GrammaTech, a leading research center for cyber-security solutions, has been funded by the Navy to continue its research on Scenario-Based Modeling and Checking (SMAC), an approach to defending software applications against cyber-security attack – benefiting the communications, finance, logistics, and other commercial industries under attack today from cyber criminals.
Today’s software applications, expected to operate with minimal human oversight, have the potential to act erratically after being hacked, exposing critical data or harming physical equipment and humans. To solve this issue, future autonomic ‘intelligent’ software applications will operate with self-awareness. Such autonomic applications monitor for deviations from expected behavior, assess mission health, and react to preserve objectives – raising alerts, initiating recovery processes, or shutting the system down. The SMAC project is aimed at helping software developers efficiently create models of ‘correct behavior’ that their applications will be required to follow.

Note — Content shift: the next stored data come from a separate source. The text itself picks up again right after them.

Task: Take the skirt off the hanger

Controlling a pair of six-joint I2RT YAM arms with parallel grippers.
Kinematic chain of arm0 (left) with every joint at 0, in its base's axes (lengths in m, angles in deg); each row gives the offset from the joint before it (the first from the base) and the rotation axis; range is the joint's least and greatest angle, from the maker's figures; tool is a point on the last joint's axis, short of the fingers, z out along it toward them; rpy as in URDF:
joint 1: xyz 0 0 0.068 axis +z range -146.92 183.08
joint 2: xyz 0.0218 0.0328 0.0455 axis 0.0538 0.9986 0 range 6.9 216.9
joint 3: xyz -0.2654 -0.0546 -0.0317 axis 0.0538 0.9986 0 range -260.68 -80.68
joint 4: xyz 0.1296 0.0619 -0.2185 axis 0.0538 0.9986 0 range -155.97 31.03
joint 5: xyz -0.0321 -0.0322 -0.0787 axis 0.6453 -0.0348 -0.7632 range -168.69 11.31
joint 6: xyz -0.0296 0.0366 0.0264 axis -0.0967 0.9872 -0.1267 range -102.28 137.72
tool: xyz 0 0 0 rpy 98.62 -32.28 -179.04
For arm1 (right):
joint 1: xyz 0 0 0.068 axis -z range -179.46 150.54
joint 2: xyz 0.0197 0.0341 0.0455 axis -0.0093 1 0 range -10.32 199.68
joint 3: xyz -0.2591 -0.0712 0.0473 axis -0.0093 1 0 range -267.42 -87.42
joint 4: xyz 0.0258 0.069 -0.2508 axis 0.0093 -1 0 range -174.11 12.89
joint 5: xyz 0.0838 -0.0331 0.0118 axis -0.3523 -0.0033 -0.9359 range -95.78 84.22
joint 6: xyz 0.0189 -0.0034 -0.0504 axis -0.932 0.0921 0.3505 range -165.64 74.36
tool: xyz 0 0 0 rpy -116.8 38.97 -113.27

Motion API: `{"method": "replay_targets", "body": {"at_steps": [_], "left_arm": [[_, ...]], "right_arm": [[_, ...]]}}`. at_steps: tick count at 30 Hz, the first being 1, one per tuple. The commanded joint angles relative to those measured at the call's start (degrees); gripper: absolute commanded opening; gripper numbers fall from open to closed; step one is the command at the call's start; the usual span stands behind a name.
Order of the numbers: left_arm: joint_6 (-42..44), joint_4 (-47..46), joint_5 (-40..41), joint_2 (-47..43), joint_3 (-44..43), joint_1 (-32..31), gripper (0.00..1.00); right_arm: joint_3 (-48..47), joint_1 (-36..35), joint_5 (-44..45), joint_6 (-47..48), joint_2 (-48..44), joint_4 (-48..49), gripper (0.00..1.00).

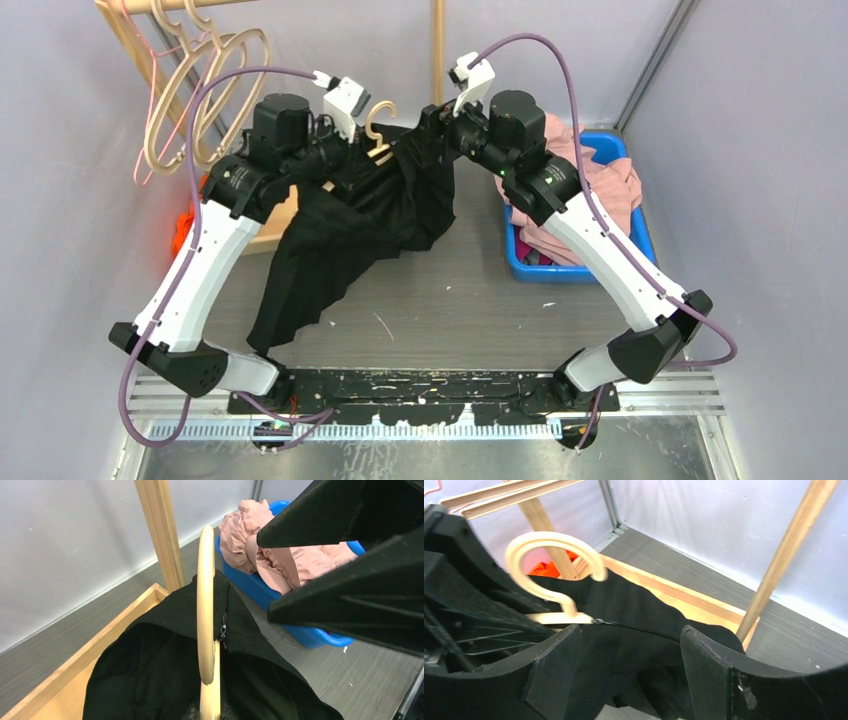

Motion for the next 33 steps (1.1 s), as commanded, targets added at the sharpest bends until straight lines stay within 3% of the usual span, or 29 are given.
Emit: {"method": "replay_targets", "body": {"at_steps": [1, 13, 19, 29, 33], "left_arm": [[0.44, -3.12, 3.45, -0.53, -1.42, -2.25, 0.0], [2.14, -1.37, 6.34, -0.4, -6.19, -2.94, 0.0], [1.13, -0.76, 4.88, -1.53, -5.76, -3.4, 0.0], [1.26, 0.33, 5.65, -2.65, -5.0, -3.6, 0.0], [1.08, 2.54, 4.62, -3.38, -5.14, -3.6, 0.0]], "right_arm": [[-0.09, -3.01, 0.43, 0.15, -2.22, -1.12, 0.77], [4.25, -6.32, 3.58, 0.12, -5.09, -3.05, 0.75], [3.8, -6.34, 5.46, -0.13, -2.06, -2.56, 0.72], [1.87, -6.29, 6.19, -1.08, 2.3, -2.08, 0.58], [1.2, -6.3, 7.67, -1.98, 3.49, -1.72, 0.43]]}}
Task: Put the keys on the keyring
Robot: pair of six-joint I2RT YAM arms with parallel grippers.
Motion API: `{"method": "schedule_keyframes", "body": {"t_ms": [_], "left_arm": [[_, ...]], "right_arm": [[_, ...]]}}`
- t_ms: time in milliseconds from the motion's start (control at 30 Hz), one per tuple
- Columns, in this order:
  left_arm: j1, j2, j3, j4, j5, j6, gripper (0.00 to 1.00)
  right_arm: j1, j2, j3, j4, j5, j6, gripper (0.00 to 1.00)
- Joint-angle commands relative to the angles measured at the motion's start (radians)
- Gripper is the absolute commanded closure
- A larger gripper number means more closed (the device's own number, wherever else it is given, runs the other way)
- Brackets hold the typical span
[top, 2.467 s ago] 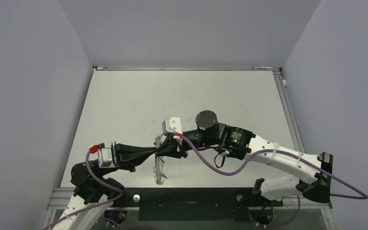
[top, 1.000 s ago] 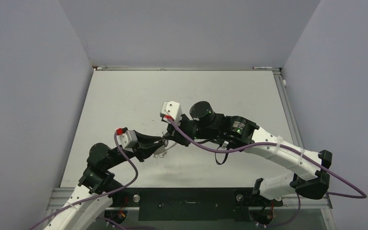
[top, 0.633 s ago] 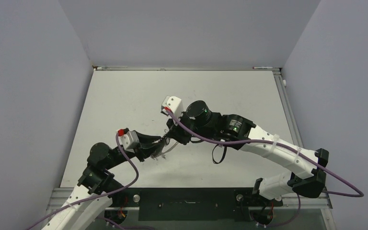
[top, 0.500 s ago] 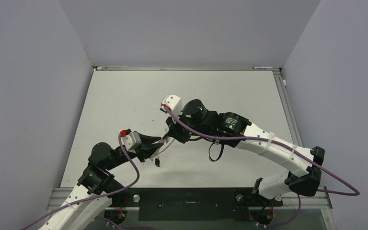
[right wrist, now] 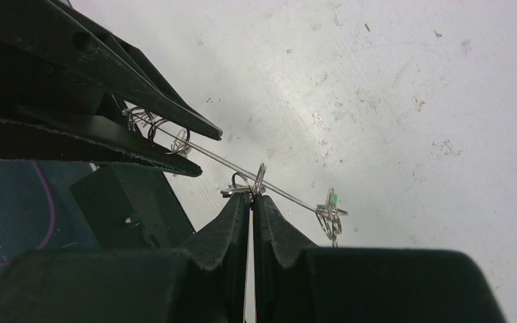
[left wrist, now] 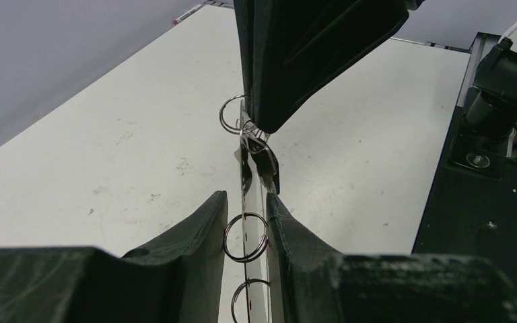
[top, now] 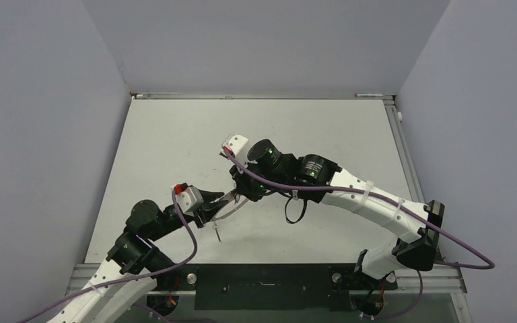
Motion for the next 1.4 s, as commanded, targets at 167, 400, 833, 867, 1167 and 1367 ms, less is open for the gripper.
{"method": "schedule_keyframes", "body": {"t_ms": [167,400,833,867,1167,1367], "left_arm": [[-0.015,-0.005,0.06,0.005,-0.054,0.033,1.0],[-0.014,-0.013,0.059,0.013,-0.042,0.026,1.0],[-0.049,-0.026,0.055,-0.023,-0.151,0.092,1.0],[-0.05,-0.028,0.053,-0.023,-0.154,0.094,1.0],[-0.054,-0.05,0.038,0.011,-0.031,0.059,1.0],[-0.054,-0.059,0.034,0.01,-0.015,0.054,0.78]], "right_arm": [[-0.004,0.045,0.095,-0.076,0.029,0.002,0.95],[0.009,0.066,0.089,-0.093,0.019,-0.016,0.95],[-0.039,0.141,0.254,-0.253,-0.11,-0.046,0.95],[-0.043,0.141,0.26,-0.258,-0.126,-0.047,0.95],[-0.07,0.14,0.256,-0.303,-0.122,-0.083,0.95],[-0.084,0.137,0.226,-0.294,-0.127,-0.105,0.95]]}}
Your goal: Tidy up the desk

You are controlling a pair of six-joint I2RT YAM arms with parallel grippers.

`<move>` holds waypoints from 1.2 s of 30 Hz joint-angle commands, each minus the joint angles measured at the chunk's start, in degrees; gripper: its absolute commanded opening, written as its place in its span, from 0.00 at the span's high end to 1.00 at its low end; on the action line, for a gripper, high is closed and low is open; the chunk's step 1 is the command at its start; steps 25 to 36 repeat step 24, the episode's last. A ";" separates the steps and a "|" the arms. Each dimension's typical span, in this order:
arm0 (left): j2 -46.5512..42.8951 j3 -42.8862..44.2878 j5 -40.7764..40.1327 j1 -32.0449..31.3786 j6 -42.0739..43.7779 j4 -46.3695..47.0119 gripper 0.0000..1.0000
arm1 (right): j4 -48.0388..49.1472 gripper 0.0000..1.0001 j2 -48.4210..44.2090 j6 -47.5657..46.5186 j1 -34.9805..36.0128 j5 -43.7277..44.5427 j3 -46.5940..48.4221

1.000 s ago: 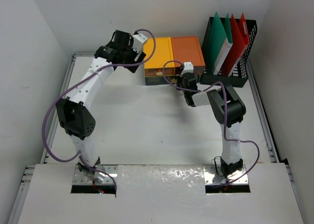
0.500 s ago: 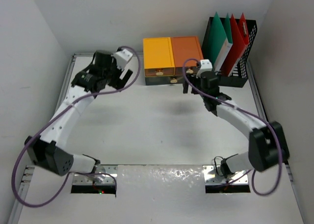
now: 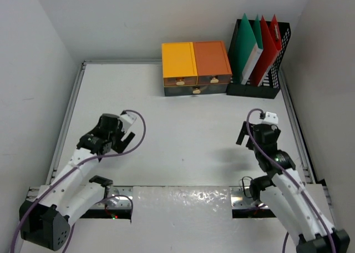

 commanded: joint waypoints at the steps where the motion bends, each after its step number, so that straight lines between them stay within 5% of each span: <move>1: -1.04 -7.25 -3.90 0.79 -0.84 8.00 0.03 | -4.39 0.01 -6.90 2.50 -0.28 6.65 -0.91; 7: -2.98 -16.14 -13.89 0.79 -6.20 22.07 0.03 | -5.55 0.01 -16.93 1.70 -0.28 7.72 -2.94; 16: -9.22 -17.28 -8.66 0.79 -4.72 22.70 0.01 | -4.83 0.01 -13.78 2.93 -0.20 7.18 -2.85; 36: -8.08 -17.28 -8.39 0.79 -4.54 22.78 0.01 | -5.37 0.01 -11.31 4.78 -0.20 8.59 -2.58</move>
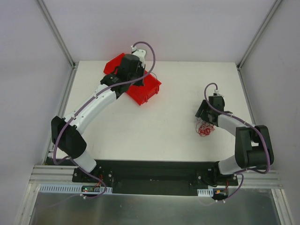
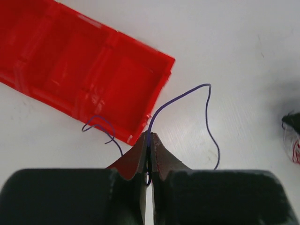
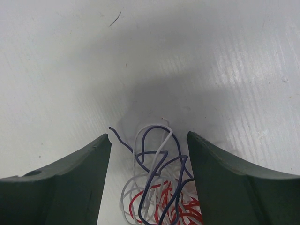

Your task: Untangle the cables

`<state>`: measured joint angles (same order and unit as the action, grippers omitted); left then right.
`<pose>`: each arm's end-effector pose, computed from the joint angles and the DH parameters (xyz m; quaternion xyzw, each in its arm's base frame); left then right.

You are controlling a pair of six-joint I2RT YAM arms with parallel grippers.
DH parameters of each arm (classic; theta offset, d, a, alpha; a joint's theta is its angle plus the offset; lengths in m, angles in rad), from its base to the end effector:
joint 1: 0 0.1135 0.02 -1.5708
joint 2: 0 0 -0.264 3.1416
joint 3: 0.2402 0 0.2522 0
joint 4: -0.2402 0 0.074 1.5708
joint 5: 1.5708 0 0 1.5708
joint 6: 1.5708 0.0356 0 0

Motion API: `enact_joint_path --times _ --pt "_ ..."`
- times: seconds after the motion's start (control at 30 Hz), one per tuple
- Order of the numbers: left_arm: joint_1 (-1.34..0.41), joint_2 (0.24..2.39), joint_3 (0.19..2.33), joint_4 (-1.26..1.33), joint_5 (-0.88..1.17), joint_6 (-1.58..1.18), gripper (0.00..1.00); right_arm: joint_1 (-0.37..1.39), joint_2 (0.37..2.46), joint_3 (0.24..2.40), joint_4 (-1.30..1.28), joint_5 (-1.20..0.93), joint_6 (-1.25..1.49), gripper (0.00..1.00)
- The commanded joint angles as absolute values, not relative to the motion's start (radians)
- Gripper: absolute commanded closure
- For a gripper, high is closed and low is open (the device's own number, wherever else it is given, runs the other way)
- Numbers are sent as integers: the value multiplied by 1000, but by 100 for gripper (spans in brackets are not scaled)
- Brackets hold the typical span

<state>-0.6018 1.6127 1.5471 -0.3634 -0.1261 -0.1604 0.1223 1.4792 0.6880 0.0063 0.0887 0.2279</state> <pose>0.3148 -0.2108 0.3756 0.1506 0.8268 -0.1514 0.5203 0.2864 0.0320 0.1670 0.0657 0.9207 0.0263 0.3838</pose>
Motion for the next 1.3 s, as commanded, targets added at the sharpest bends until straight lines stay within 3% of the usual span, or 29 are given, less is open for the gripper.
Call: enact_joint_path --times 0.0,0.7,0.93,1.27 --pt "-531 1655 1679 -367 -161 -118 100 126 1500 715 -41 72 222 30" --pt "-362 2011 1899 -371 192 -448 100 126 1513 730 -54 74 222 30" --pt "-362 2095 1922 -368 109 -453 100 126 1514 729 -55 72 221 31" --pt "-396 2155 1897 -367 143 -451 100 126 1516 732 -55 74 219 30"
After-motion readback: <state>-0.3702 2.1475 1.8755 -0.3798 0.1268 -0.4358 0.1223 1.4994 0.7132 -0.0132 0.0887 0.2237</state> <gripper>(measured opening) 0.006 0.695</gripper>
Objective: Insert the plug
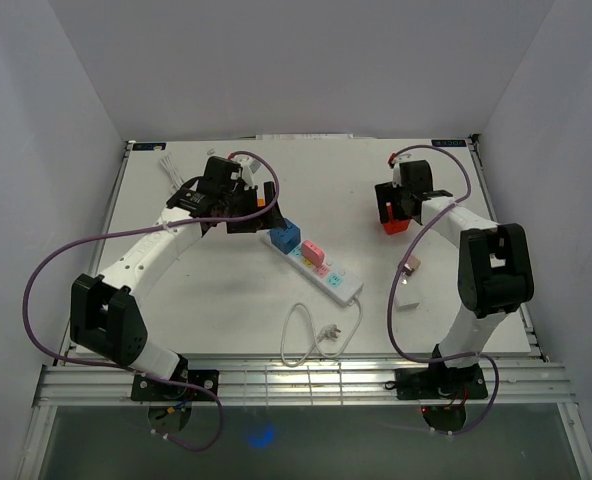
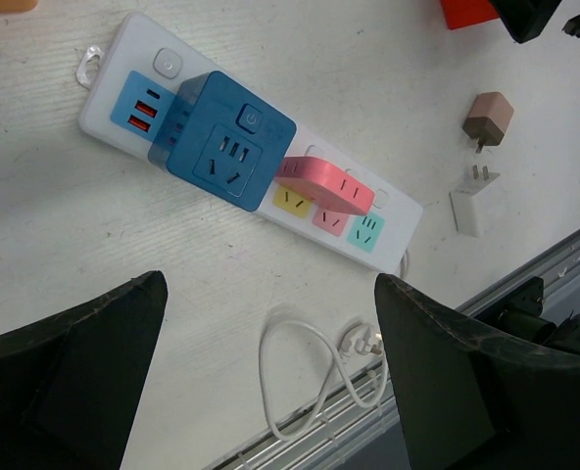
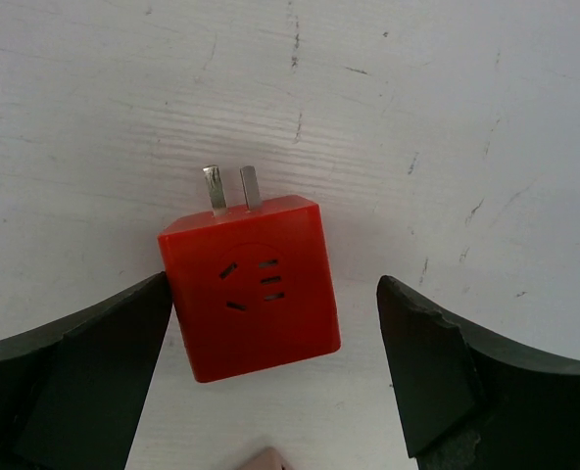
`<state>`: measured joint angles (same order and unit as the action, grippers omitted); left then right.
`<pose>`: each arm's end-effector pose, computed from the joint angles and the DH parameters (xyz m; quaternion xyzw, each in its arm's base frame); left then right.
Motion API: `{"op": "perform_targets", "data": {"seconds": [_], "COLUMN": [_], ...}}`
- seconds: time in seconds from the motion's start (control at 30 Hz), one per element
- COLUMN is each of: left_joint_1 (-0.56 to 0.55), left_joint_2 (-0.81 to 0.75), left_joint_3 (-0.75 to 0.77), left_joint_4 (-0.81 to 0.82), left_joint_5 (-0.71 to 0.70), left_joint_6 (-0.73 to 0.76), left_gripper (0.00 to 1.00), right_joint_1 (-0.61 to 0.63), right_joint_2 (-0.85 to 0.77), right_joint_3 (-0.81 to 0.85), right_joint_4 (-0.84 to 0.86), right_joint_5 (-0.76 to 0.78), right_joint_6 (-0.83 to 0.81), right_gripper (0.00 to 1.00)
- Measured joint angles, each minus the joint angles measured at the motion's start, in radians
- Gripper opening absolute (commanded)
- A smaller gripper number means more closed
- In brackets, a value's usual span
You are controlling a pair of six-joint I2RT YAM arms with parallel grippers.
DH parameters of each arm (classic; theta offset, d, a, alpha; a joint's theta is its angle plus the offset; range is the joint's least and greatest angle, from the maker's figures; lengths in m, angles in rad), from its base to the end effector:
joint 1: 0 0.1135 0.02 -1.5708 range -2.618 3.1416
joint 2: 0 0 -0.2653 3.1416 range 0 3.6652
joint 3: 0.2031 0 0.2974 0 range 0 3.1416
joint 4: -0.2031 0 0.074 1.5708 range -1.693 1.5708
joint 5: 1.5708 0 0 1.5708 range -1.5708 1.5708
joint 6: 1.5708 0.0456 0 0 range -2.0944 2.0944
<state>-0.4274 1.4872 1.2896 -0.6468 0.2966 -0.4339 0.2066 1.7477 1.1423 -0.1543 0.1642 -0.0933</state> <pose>0.3342 -0.1669 0.2916 0.0495 0.9247 -0.2722 0.2616 0.4191 0.0802 0.1763 -0.1048 0.9103 -0.0530 0.3968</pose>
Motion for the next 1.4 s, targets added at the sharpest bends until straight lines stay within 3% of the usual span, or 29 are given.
{"op": "perform_targets", "data": {"seconds": [0.1,0.13,0.17,0.2,0.23,0.3,0.47,0.63,0.97,1.1,1.3,1.4], "left_joint_1": [0.000,0.000,0.000,0.000,0.000,0.000,0.000,-0.008,-0.164,-0.219,-0.322,-0.401], "left_joint_2": [0.000,0.000,0.000,0.000,0.000,0.000,0.000,-0.023,-0.116,-0.127,-0.116,-0.068], "left_joint_3": [-0.019,-0.023,-0.025,-0.026,-0.026,-0.026,-0.026,-0.085,-0.216,-0.248,-0.336,-0.334], "left_joint_4": [0.000,-0.001,-0.002,-0.003,-0.003,-0.002,-0.001,0.087,0.370,0.530,0.763,0.868], "left_joint_5": [0.000,0.000,0.000,0.000,0.000,0.000,0.003,0.054,0.023,-0.049,-0.180,-0.267], "left_joint_6": [0.000,0.001,0.001,0.001,0.001,0.001,0.001,-0.001,-0.055,-0.077,-0.107,-0.088], "left_gripper": [0.98,0.98,0.98,0.98,0.98,0.98,0.98,0.98,0.98,0.98,0.98,0.98], "right_joint_1": [-0.006,-0.010,-0.011,-0.012,-0.014,-0.016,-0.016,-0.017,-0.016,-0.014,0.012,0.027], "right_joint_2": [0.038,0.049,0.061,0.072,0.086,0.098,0.096,0.042,-0.315,-0.452,-0.562,-0.633], "right_joint_3": [0.027,0.033,0.040,0.047,0.053,0.059,0.067,0.052,-0.123,-0.193,-0.237,-0.335], "right_joint_4": [-0.010,-0.017,-0.025,-0.032,-0.035,-0.046,-0.062,-0.082,0.063,0.150,0.222,0.316], "right_joint_5": [0.013,0.011,0.008,-0.001,-0.011,-0.032,-0.100,-0.208,-0.379,-0.395,-0.401,-0.403], "right_joint_6": [-0.014,-0.018,-0.018,-0.021,-0.024,-0.026,-0.010,0.075,0.491,0.706,0.956,1.094], "right_gripper": [0.90,0.97,0.98,0.89,0.70,0.54,0.45,0.44,0.45,0.33,0.33,0.33]}}
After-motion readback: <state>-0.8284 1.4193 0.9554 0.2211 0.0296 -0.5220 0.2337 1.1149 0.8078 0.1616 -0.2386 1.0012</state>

“A central problem in this approach to cyber security is defining a precise model that lets the monitor distinguish good behavior from bad,” explained Tim Teitelbaum, CEO at GrammaTech. “Most systems are just implemented in code. When the implementation is complete, there is no higher-level description of correct behavior that can serve as a model. The essence of our approach is to help programmers define the models while they are coding. This will facilitate ‘smart monitoring’ that will allow the Navy, DoD, and other software users to deploy systems with more confidence that their systems will survive attacks and behave as intended.”
GrammaTech is collaborating with the University of Pennsylvania in this research project, funded under the Progressive Model Generation for Adaptive Resilient System Software program.